(Records from a data collection)
☆ ☆ ☆ ☆
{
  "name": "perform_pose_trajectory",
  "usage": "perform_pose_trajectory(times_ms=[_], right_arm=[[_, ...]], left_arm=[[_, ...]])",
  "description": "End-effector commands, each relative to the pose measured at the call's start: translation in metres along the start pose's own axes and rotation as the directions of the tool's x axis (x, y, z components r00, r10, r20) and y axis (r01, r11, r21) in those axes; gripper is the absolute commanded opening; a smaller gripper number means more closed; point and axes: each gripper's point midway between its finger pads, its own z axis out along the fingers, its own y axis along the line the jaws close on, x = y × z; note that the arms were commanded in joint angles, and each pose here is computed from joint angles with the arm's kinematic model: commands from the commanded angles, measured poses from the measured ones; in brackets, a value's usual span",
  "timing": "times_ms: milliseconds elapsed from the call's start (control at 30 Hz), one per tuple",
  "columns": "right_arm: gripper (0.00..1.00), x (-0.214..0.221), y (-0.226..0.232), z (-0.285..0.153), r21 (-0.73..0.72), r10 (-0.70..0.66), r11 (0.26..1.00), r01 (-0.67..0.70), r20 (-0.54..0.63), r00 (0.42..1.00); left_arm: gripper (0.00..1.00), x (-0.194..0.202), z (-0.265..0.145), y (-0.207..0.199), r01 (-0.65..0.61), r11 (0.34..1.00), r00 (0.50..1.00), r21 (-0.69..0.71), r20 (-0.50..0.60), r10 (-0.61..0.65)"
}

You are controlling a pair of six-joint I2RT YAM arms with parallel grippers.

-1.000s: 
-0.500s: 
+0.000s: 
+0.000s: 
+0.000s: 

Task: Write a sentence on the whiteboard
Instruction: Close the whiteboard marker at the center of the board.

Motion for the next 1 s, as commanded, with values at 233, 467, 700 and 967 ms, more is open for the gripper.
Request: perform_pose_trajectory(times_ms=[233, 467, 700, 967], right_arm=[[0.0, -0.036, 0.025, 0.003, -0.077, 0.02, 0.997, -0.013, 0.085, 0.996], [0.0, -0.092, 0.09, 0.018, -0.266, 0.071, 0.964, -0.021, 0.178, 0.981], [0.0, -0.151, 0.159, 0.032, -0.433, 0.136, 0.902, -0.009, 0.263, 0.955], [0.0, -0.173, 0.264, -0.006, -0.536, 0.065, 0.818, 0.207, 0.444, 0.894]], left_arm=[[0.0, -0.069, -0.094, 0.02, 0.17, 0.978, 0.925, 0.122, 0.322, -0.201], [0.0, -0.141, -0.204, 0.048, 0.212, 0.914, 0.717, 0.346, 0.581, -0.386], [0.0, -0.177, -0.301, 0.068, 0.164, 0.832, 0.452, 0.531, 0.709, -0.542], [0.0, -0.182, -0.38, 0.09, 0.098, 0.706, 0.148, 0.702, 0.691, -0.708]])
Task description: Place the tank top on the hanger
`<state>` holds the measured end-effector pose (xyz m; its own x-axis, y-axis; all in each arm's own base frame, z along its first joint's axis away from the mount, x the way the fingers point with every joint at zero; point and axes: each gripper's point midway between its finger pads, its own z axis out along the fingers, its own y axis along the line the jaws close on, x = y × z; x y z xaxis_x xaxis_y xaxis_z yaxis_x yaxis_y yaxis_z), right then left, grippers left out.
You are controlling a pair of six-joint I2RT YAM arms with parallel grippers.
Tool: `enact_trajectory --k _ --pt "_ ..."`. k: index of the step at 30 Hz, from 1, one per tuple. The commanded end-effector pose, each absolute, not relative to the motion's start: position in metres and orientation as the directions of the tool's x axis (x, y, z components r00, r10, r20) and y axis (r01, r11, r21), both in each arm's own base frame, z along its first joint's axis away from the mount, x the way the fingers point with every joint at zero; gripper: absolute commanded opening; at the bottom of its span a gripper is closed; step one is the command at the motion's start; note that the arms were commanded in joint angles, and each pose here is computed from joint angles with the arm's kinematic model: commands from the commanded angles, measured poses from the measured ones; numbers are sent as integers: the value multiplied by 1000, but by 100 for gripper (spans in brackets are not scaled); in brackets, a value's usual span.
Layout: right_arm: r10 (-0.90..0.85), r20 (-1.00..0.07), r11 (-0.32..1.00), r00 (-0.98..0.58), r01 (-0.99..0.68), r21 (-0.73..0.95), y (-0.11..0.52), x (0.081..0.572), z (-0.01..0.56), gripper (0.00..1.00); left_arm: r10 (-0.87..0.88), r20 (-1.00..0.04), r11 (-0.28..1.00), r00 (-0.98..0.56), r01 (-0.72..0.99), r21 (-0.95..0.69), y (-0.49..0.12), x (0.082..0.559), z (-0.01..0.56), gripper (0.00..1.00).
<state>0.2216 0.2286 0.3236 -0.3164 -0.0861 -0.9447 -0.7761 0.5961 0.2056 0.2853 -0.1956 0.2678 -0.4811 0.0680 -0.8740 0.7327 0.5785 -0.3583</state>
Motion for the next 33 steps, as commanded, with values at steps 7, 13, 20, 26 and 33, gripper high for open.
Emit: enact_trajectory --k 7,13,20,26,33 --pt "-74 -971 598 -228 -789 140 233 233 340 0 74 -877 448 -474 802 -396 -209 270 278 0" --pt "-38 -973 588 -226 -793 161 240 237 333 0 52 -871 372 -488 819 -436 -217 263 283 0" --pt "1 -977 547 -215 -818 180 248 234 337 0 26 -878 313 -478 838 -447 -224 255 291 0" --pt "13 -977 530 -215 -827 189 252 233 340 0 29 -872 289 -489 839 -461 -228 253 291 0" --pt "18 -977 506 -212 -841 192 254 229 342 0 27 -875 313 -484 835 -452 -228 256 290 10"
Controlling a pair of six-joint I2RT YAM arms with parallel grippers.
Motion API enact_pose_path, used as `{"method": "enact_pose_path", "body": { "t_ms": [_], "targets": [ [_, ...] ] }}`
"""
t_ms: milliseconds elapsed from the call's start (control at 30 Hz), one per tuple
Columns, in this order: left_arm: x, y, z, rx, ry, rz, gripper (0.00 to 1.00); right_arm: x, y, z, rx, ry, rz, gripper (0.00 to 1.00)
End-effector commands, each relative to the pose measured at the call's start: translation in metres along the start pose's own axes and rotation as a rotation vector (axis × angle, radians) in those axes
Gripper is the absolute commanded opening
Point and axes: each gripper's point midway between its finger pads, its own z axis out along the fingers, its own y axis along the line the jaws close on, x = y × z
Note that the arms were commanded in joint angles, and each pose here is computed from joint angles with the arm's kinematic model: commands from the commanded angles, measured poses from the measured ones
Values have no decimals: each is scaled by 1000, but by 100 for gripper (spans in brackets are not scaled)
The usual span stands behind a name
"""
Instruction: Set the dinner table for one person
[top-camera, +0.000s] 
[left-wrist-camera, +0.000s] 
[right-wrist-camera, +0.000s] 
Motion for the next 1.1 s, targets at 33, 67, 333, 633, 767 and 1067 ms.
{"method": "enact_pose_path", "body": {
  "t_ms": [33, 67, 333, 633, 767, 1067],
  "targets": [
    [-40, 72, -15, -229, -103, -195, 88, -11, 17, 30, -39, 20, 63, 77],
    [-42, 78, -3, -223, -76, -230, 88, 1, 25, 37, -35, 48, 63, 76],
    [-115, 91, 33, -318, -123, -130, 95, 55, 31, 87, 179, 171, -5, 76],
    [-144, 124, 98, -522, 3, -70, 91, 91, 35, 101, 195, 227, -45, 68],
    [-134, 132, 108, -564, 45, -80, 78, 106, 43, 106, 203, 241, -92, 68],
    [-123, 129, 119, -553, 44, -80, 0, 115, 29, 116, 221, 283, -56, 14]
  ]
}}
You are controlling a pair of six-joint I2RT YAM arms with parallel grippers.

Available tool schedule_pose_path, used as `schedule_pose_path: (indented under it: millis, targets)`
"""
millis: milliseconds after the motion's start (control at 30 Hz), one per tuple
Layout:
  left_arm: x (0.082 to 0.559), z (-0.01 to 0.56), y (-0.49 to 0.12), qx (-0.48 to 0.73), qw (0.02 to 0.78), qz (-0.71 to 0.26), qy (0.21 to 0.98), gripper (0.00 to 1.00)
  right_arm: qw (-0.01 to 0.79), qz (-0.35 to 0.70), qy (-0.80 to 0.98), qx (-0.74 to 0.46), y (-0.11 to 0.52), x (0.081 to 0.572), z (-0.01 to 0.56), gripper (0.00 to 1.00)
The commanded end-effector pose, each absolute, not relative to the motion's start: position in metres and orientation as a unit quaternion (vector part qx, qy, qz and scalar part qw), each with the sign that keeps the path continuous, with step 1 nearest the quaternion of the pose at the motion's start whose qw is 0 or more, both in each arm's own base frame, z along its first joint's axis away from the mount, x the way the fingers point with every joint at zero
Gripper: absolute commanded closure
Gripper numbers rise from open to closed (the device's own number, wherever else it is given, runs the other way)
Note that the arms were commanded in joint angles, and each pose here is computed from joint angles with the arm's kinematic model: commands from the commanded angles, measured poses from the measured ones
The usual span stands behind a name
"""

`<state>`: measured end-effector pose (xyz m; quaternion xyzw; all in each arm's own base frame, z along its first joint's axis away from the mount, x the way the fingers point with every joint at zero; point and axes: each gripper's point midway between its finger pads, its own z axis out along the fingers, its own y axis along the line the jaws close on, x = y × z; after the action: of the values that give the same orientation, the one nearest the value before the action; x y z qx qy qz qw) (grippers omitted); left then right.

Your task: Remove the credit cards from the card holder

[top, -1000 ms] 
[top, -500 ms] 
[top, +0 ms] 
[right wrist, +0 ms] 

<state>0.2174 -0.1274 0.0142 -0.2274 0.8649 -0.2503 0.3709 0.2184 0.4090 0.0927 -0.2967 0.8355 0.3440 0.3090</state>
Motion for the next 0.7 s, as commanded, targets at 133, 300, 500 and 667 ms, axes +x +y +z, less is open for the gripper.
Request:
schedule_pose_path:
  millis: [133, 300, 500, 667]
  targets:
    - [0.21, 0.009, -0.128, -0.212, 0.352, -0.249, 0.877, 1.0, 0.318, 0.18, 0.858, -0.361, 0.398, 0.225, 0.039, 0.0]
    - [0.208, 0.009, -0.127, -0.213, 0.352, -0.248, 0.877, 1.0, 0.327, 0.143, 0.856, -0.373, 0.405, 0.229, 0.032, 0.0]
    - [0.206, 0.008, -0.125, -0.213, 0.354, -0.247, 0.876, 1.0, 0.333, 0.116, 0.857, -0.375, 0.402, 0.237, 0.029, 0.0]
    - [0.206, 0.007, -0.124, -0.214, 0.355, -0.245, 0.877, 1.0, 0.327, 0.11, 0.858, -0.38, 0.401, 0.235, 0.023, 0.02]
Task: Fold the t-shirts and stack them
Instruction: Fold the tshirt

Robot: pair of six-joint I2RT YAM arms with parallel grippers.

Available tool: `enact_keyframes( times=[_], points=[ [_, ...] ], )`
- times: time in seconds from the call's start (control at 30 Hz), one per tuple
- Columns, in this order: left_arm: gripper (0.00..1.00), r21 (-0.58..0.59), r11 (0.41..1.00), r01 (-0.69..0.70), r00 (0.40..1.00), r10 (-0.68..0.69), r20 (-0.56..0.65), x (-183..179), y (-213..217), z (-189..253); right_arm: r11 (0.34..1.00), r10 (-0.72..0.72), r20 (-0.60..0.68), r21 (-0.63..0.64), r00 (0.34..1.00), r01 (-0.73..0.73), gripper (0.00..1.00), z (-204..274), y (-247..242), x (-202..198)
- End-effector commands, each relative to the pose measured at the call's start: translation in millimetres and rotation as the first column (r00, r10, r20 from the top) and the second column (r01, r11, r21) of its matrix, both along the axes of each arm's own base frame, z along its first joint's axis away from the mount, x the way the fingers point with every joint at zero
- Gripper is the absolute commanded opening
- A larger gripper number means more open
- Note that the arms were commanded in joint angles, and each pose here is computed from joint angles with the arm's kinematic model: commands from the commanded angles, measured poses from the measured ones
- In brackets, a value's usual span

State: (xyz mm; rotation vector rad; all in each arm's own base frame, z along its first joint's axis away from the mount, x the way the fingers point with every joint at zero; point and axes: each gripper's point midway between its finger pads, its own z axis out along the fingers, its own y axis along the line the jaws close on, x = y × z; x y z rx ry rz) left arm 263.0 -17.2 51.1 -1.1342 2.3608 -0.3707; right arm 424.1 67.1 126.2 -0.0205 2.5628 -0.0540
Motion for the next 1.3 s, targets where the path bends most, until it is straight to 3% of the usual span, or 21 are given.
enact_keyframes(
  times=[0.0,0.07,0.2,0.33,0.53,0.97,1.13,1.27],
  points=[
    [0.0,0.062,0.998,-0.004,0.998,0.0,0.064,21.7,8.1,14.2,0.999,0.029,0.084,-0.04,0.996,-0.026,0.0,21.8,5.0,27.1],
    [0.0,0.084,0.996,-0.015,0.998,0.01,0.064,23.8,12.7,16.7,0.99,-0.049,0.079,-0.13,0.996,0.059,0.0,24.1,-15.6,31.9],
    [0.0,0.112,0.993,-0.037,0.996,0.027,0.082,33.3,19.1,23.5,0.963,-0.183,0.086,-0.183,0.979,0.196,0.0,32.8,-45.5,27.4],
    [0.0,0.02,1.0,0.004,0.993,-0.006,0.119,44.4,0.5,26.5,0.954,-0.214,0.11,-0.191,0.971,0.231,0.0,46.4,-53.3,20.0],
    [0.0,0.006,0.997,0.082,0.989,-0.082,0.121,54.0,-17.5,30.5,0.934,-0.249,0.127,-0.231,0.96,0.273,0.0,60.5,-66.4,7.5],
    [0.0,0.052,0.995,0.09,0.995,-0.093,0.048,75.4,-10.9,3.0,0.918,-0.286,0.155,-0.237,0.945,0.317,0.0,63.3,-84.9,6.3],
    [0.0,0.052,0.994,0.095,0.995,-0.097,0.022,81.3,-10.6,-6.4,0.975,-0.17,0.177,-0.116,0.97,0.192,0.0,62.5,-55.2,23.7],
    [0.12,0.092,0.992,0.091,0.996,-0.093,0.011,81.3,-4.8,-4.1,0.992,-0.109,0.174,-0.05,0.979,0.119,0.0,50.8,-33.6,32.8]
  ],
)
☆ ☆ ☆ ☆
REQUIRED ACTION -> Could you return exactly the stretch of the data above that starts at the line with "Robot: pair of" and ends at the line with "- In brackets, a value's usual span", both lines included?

ANSWER SPACE ->
Robot: pair of six-joint I2RT YAM arms with parallel grippers.

Available tool: `enact_keyframes( times=[_], points=[ [_, ...] ], )`
- times: time in seconds from the call's start (control at 30 Hz), one per tuple
- Columns, in this order: left_arm: gripper (0.00..1.00), r21 (-0.58..0.59), r11 (0.41..1.00), r01 (-0.69..0.70), r00 (0.40..1.00), r10 (-0.68..0.69), r20 (-0.56..0.65), x (-183..179), y (-213..217), z (-189..253); right_arm: r11 (0.34..1.00), r10 (-0.72..0.72), r20 (-0.60..0.68), r21 (-0.63..0.64), r00 (0.34..1.00), r01 (-0.73..0.73), gripper (0.00..1.00), z (-204..274), y (-247..242), x (-202..198)
- End-effector commands, each relative to the pose measured at the call's start: translation in millimetres and rotation as the first column (r00, r10, r20 from the top) and the second column (r01, r11, r21) of its matrix, both along the axes of each arm's own base frame, z along its first joint's axis away from the mount, x the way the fingers point with every joint at zero
- Gripper is the absolute commanded opening
- A larger gripper number means more open
- Note that the arms were commanded in joint angles, and each pose here is computed from joint angles with the arm's kinematic model: commands from the commanded angles, measured poses from the measured ones
- In brackets, a value's usual span

Nothing remains to be added to the response.